LA CRUDA REALIDAD
Cuando la avalancha trágica de los ríos de Mocoa, hace tres meses, dejó 300 muertos y media ciudad arrasada, la fotografía del cadáver de un niño en brazos de un socorrista publicada por El Espectador provocó una explosión de imbecilidad en las redes sociales. Las cuales son, como todo
avance en los medios de comunicación entre los seres humanos —la invención del lenguaje, de la escritura, de la imprenta, etcétera—, también un avance en su imbecilización colectiva. Lo sabemos, aunque no lo sepamos aprender, desde los antiguos griegos: los dioses mismos luchan en vano contra la imbecilidad.
Vean la foto aquí. Una foto técnicamente defectuosa, borrosa y desenfocada, y dotada, sin embargo, de una solemnidad abrumadora. Un hombre joven vestido de amarillo carga en brazos, a largos, lentos pasos fúnebres, a un niño muerto. El pequeño cuerpo inerte cuelga bocabajo con los brazos ya rígidos, todo cubierto de barro. El hombre avanza sin mirar, con ojos ciegos. Detrás se abre la devastación: un primer plano de cascajo oscuro que tal vez fue una calle, más atrás un amasijo húmedo de escombros imprecisos, una zanja de pasto verde y negro, una tapia diagonal de bloques de cemento, y al fondo, las montañas del fondo de cualquier paisaje de Colombia y el gris blanco del cielo descargado de lluvia. La foto no tiene firma, y es mejor que no la tenga: que sea anónima, como lo son para siempre las imágenes anónimas de las historias populares. Dicen que la tomó con un teléfono móvil un bombero.

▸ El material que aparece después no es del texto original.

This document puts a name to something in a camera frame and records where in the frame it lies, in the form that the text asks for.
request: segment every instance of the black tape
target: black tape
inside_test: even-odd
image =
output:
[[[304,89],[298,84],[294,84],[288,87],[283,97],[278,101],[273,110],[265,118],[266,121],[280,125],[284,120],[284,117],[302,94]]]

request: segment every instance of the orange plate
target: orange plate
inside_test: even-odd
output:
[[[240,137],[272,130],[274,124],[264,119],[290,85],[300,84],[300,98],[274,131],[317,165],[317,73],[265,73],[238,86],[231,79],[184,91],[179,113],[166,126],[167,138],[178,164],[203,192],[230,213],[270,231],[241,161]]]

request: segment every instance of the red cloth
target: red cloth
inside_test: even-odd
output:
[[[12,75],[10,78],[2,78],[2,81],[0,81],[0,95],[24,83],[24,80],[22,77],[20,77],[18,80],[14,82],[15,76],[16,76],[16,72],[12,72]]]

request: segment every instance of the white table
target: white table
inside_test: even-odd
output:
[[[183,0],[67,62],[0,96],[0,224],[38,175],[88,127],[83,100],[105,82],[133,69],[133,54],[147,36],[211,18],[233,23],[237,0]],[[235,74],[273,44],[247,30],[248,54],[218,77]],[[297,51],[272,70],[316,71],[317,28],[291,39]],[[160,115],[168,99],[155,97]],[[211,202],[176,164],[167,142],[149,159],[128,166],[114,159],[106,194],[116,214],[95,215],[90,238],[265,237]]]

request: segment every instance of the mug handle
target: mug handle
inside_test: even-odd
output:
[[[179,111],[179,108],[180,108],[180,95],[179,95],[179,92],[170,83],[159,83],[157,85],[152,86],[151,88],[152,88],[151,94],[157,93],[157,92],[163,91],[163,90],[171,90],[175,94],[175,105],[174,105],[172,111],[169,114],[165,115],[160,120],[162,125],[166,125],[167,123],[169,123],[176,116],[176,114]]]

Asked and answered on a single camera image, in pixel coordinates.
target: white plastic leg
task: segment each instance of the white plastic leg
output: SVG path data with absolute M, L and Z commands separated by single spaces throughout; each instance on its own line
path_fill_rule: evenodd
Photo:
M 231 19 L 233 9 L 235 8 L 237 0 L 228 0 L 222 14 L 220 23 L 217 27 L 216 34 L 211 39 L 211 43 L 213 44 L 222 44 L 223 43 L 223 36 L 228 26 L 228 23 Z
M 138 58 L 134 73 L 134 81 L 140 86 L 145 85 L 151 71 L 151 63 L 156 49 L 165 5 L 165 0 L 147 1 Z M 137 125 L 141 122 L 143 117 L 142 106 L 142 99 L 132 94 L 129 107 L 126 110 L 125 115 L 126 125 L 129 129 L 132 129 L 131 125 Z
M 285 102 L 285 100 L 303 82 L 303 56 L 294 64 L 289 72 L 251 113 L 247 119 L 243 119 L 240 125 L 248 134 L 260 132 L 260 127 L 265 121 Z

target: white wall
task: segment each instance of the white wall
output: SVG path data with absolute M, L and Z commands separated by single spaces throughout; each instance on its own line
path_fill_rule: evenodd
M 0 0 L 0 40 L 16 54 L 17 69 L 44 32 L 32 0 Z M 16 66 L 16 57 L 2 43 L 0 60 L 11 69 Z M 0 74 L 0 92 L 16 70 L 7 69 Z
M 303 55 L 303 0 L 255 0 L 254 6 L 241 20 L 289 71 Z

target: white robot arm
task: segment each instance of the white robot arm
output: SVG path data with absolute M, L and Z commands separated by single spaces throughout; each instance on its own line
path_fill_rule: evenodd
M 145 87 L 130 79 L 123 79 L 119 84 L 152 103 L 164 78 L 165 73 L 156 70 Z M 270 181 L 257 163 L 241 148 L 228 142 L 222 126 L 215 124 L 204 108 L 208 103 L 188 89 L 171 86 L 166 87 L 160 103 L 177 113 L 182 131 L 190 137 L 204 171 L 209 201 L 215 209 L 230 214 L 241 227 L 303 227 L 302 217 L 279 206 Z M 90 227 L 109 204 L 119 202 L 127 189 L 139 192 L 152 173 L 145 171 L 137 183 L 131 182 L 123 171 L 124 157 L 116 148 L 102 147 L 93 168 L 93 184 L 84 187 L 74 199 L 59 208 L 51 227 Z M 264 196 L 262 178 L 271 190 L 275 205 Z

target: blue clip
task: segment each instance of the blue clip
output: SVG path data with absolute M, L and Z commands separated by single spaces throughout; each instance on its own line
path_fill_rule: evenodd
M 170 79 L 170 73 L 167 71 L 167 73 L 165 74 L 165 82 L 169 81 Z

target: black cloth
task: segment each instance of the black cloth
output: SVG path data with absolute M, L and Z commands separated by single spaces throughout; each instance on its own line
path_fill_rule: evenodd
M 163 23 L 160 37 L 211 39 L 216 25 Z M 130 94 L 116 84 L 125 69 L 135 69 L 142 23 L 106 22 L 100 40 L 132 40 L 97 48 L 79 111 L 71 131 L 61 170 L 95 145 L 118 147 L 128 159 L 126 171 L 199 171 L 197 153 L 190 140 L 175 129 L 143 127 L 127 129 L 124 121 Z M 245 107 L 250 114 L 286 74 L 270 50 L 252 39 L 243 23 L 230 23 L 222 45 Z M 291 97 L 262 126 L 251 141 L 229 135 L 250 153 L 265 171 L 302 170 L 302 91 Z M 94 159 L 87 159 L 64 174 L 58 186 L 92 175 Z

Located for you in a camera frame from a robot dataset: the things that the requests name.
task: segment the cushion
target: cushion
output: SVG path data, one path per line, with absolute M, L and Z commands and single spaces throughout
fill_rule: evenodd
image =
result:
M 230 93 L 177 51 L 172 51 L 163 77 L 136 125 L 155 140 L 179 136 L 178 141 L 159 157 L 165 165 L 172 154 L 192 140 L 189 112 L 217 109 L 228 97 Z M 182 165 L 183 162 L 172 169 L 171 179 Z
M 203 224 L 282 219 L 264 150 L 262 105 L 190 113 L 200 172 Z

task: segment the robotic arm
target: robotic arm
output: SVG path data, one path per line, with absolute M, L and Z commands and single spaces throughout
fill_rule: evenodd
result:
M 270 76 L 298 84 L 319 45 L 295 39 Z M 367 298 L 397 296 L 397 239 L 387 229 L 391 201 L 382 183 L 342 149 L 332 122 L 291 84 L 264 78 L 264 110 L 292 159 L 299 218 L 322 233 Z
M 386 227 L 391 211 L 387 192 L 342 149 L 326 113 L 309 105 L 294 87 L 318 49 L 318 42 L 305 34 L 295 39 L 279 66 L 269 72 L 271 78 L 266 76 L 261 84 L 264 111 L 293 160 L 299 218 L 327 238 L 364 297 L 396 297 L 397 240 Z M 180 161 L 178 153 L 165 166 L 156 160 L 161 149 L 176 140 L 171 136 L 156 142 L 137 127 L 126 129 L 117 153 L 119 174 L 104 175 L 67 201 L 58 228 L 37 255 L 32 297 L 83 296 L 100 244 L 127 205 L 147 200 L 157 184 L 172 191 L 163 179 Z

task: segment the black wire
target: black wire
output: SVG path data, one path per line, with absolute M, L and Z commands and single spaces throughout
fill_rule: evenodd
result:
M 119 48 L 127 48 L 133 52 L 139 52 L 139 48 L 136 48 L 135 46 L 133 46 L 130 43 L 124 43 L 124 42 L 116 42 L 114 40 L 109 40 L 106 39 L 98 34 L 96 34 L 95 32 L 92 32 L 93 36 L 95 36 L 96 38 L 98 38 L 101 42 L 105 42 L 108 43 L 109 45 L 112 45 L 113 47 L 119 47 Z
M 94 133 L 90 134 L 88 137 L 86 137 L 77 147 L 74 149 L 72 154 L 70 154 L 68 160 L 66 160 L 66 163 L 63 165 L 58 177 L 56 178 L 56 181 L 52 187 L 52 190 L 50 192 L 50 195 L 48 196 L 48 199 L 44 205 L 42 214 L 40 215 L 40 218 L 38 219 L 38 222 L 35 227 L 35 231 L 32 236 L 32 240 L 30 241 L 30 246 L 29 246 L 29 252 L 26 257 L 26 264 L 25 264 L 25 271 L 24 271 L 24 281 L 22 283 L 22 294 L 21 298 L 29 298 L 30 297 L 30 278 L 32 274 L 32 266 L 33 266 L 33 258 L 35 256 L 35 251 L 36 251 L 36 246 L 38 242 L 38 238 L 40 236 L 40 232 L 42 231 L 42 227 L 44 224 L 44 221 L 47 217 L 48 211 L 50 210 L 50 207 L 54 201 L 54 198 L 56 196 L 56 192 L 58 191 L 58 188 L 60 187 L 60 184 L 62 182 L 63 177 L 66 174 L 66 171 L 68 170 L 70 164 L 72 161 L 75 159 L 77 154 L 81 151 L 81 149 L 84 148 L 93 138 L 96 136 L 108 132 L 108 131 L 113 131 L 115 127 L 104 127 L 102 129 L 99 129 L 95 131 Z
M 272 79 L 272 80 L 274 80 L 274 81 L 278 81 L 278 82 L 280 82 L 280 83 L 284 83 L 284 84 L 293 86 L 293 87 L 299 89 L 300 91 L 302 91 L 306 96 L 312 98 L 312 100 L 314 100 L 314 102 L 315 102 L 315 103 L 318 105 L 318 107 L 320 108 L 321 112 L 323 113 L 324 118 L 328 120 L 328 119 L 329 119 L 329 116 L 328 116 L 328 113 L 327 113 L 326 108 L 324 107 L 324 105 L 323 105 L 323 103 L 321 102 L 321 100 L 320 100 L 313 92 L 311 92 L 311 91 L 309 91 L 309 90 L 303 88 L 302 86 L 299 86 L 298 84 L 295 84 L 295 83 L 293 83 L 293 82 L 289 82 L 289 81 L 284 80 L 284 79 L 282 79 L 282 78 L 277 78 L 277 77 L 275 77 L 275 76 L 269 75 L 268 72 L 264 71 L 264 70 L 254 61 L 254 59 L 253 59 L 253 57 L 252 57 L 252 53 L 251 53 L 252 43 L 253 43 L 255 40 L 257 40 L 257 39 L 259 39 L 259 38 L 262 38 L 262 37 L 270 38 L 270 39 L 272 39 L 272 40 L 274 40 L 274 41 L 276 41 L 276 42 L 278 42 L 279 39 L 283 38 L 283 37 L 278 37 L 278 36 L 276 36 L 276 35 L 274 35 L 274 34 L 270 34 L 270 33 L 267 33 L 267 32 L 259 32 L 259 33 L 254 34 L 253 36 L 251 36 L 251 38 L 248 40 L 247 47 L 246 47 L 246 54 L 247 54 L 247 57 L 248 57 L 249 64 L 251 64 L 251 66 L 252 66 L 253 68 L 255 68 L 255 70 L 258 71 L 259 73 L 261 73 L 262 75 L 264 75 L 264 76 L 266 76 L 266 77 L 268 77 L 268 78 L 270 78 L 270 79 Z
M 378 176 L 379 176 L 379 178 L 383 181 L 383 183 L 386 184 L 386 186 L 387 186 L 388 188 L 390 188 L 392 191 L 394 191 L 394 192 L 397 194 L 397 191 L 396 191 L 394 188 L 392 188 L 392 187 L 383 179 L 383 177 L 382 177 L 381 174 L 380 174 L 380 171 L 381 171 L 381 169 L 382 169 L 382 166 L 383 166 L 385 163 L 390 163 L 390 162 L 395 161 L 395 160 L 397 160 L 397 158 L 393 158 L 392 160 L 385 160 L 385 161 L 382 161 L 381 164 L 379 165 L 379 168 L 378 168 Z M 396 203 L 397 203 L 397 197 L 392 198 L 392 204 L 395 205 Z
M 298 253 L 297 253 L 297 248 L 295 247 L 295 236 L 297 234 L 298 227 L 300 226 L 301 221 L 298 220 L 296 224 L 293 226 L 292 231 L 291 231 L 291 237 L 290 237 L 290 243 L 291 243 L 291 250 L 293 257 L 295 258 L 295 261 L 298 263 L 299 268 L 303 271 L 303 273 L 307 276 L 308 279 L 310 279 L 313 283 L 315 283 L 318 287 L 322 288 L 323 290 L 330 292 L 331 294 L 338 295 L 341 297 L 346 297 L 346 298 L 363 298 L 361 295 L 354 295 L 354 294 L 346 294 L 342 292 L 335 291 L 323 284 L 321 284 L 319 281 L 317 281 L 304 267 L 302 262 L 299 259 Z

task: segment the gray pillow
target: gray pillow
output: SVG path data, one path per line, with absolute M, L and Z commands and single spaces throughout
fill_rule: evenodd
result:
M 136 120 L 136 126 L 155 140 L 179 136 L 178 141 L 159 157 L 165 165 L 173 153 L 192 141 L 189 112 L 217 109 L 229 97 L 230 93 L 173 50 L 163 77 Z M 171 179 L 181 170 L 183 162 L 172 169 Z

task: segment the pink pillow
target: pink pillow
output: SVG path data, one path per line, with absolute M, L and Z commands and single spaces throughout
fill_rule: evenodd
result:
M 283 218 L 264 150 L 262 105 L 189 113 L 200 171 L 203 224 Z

Esta fotografía severa y silenciosa, ceremoniosa, llena de dignidad, icónica en el sentido real de la palabra (una imagen que resume la cosa representada, en este caso, la tragedia humana provocada por la avalancha), suscitó en las redes sociales del público una oleada de indignación brutal. Una oleada de imbecilidad, dije hace unos renglones. Dos días después de su publicación el diario contó que los comentarios adversos habían oscilado entre un 60 y un 85 %, de acuerdo con la red social —Instagram, Facebook, etcétera— que los acogiera. Le habían llovido a la foto los epítetos condenatorios: amarillista, oportunista, sensacionalista, irrespetuosa, grotesca, repulsiva, abusiva, excesiva, irresponsable, desagradable, pornográfica, tramposa, aprovechadora sin escrúpulos del libertinaje de la prensa en su búsqueda de lucro, trivializadora de la tragedia, explotadora de la miseria, vergonzosa, despreciable, de mal gusto. Es decir: la fotografía misma, y su publicación por el periódico, fueron condenadas por seis o siete o casi nueve de cada diez lectores: por una aplastante mayoría.
¿Por qué?
Insisto: por imbecilidad. En este caso, por la imbecilidad manifestada en ñoñería, en lloriconería, en cursilería, en bobería, en —cómo llamarla— en moralinería: manifestación de moralina. O, peor (y en resumen): en pretensión de buen gusto. Que es el gusto por las cosas bonitas y agradables, y el disgusto por las que puedan ser desagradables y feas: la muerte de un niño, el desbordamiento de un río de fango y piedras que arrastra un barrio entero. La cruda realidad. Cuando la realidad se presenta cruda, sin maquillaje, hay que ocultarla. Por fea, por desagradable, por real. Que no nos muestren que hay niños muertos en nuestro lindo país colombiano: ¿qué dirán sus papás? (perdón: “sus seres queridos”). O aún peor —¡horror!— ¿se enterarán los otros niños? Para el 85 % de los tuiteros de Instagram y el 60 % de los de Facebook, la realidad es censurable.
A lo sumo es posible extraer de ella acusaciones: contra El Espectador por retratarla y publicarla, contra el gobierno por permitirla. Y ahora encima vengo yo aquí a defenderla…
Queda el hecho desnudo: un hombre que lleva en peso a un niño creyendo salvarlo de las aguas. Como hizo, en la leyenda cristiana, san Cristóbal con el niño Jesús para cruzar la corriente turbulenta de un río. Cristóforo: portador de Cristo.